If you’re a runner or live an active lifestyle, you’re probably underestimating how much protein you need. Registered dietician and author Pamela Nisevich Bede touts the importance of staying on top of your protein needs and intake in her book Fuel the Fire.
Olympian and half-marathon record holder Ryan Hall has said “I wish I would have eaten more protein. I bought into the whole ‘your body can only absorb twenty grams of protein in one sitting line and wasn’t recovering optimally.” After Hall began working with a nutritionist, he discovered he was deficient in protein, and adjusted his intake: a few months later, Hall ran his best marathon ever.
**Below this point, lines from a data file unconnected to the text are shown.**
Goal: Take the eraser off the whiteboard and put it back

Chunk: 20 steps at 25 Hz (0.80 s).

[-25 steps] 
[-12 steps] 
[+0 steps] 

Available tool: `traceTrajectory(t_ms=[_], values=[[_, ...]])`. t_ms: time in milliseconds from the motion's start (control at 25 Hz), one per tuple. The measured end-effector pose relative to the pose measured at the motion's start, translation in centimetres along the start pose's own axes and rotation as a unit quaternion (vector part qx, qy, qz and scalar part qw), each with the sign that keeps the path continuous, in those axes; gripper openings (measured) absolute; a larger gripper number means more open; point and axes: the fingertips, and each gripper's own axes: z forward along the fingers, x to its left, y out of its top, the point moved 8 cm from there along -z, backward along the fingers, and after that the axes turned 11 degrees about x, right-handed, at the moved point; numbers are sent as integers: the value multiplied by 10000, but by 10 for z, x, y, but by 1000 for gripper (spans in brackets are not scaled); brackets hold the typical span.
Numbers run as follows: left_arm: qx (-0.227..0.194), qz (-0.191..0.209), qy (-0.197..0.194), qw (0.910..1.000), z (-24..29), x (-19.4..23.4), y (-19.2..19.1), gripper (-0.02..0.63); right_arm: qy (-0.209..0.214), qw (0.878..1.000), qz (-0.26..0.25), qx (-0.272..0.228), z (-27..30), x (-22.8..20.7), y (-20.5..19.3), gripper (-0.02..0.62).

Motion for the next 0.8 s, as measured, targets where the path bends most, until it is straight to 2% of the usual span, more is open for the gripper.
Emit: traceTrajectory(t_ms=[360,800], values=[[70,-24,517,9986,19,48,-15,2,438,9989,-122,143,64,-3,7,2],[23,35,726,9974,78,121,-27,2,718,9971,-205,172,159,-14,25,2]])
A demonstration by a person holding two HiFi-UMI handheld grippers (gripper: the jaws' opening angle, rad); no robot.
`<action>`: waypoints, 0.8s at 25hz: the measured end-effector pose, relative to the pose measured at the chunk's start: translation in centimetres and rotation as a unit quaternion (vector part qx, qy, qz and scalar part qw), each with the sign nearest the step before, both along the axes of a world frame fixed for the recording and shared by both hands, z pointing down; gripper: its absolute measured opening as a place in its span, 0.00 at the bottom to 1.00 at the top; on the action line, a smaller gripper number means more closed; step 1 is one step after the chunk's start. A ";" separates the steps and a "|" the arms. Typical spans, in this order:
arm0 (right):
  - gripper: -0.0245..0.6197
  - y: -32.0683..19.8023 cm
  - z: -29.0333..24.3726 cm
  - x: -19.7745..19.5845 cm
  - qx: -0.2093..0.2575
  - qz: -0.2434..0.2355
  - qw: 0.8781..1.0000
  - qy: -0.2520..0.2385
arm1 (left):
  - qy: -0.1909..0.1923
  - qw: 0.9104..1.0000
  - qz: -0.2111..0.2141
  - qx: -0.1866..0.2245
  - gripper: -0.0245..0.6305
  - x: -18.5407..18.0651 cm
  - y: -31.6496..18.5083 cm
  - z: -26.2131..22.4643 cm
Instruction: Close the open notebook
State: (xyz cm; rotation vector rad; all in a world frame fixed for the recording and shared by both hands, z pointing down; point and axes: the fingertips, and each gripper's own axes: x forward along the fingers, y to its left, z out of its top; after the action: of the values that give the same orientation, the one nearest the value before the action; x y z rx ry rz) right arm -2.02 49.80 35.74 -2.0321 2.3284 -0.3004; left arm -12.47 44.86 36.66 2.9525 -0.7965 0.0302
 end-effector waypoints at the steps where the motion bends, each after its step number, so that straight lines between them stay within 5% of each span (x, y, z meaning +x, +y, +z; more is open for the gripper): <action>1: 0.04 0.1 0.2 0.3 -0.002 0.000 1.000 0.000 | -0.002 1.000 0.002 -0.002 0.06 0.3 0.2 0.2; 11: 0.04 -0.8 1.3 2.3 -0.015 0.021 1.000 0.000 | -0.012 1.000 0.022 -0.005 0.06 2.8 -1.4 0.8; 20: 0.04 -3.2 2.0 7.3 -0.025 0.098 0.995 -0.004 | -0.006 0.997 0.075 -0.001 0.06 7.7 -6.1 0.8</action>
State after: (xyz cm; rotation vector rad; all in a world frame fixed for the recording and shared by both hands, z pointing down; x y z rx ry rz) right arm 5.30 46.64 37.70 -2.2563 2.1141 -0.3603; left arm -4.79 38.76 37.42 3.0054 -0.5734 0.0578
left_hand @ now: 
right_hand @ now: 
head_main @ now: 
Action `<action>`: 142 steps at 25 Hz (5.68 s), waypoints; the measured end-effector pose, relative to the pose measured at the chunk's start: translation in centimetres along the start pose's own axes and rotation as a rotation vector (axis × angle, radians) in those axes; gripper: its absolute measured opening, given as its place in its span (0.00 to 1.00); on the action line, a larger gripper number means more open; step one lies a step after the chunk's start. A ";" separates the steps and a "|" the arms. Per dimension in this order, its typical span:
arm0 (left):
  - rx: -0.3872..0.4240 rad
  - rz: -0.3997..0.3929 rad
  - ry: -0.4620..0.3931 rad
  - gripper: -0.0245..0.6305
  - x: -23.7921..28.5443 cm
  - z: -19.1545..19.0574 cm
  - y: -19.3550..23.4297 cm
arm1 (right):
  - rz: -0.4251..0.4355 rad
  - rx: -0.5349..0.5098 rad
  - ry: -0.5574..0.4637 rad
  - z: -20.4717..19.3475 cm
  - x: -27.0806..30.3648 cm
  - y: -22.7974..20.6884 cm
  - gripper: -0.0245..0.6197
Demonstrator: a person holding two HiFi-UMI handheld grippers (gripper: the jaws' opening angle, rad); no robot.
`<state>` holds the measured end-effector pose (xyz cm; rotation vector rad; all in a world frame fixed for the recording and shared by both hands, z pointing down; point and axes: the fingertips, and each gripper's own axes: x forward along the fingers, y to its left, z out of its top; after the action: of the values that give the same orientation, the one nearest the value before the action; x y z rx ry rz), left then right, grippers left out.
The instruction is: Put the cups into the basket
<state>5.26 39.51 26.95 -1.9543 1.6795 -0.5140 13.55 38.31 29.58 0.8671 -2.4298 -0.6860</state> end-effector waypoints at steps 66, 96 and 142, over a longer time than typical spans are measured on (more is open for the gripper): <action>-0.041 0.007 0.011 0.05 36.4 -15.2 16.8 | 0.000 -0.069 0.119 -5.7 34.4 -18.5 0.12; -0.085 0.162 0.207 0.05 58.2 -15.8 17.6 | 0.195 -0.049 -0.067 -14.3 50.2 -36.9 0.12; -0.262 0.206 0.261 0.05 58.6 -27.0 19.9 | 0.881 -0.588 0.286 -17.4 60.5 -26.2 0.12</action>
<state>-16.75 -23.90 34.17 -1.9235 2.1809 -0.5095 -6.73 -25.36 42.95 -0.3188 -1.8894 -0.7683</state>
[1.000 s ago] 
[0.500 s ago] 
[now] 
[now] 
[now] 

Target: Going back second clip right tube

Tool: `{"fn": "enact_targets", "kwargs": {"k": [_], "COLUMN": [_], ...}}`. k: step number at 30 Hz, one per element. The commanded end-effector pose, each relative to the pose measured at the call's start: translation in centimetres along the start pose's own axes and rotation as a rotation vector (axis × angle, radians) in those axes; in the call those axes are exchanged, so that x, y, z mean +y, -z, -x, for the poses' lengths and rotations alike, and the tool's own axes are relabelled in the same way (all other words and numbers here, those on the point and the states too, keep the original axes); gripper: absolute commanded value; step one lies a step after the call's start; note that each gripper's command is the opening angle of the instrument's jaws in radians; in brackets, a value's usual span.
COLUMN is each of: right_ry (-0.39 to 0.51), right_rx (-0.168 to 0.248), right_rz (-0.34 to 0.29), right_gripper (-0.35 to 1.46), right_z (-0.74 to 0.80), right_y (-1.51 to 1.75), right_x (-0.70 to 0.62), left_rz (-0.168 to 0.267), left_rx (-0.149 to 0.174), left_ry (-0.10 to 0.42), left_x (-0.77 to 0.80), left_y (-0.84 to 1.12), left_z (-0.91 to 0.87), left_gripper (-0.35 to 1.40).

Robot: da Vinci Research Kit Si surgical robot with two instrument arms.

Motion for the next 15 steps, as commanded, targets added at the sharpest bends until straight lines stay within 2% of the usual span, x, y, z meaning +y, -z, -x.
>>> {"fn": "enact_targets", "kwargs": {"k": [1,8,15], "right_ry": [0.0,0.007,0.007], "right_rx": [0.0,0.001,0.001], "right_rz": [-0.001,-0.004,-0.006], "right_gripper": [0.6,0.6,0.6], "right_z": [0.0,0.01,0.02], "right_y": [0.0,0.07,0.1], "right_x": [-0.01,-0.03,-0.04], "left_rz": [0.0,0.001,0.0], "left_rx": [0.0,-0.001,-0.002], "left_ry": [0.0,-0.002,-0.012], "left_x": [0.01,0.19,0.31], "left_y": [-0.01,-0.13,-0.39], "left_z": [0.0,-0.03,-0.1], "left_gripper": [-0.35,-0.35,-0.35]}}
“Your best bet is to consume a variety of proteins from animal and plant sources throughout the day,” Bede says. She offers some suggestions on how to dial up your protein intake and improve your performance and recovery.
Protein: the 101
Proteins are formed on building blocks called amino acids, and they are essential in keeping your immune system functioning, bones and tendons strong, healthy skin, hair and nails, and more. Exercise demands support from protein, and some research suggests athletes may require at least twice the recommended daily amount. If you are not consuming enough overall calories, protein is particularly critical, because your body will use some protein for energy–reducing the amount of protein available for other tasks.
Amino acids found in protein are often called the ‘building block’ of muscles and are key for both muscle growth and for rebuilding muscles after exercise-induced breakdown. Protein can be taken in from both animal and vegetable sources; if you’re considering changing your diet to plant-based, be aware that you’ll need protein from a range of sources (eat a varied diet).
Make sure every meal includes a protein source
Double-check what you have on your plate every time you sit down to eat (or grab a snack on the go). Depending on your running mileage and general activity level, you may need more, but Bede says that in general for athletes a snack should have at least 15 grams of protein, and a meal should include at least 30 grams.
The recommended amount of protein in both Canada and the U.S. is 0.8/kg/day, which, Bede says, is “possibly enough to support health and the activities of daily living, but is definitely inadequate to support performance.” If you’re headed for a second helping of food, opt for a protein-rich choice instead of a starch–a scoop of lentils or a small chicken breast are both lean protein options.
Plan it out, and switch it up
Plan out your meals in advance if possible to make sure you’re taking in enough protein throughout the day. If you’re vegan or simply prefer plant protein, you need to make sure you have a variety throughout the day. Bede suggests vegans consider supplementing with branched-chain amino acids (BCAAs) to ensure an adequate intake.
While plant-based protein consumption needs to be done with awareness, Bede adds that “longevity studies suggest diets including higher intakes of plant-based vs. animal-based protein and fat often leads to better health outcomes.”
Protein powders for the win
If you’re having a hard time eating enough protein, Bede says that protein powders are an appropriate option to bring into your diet, and can be added to smoothies and yogurt–options are endless. Choosing a protein powder carefully is important: avoid any brand that has ‘proprietary blends’ and supplements added, and watch for extra sugars and fat. The ideal protein powder should have 20–30 grams of protein per serving.
Protein needs vary across a spectrum, Bede says, and your personal requirements (including the amount you exercise) plus the overall quality of the protein of your diet should be considered: consulting with a registered dietician to assess your personal protein needs can be a great way to jump-start proper protein fuelling.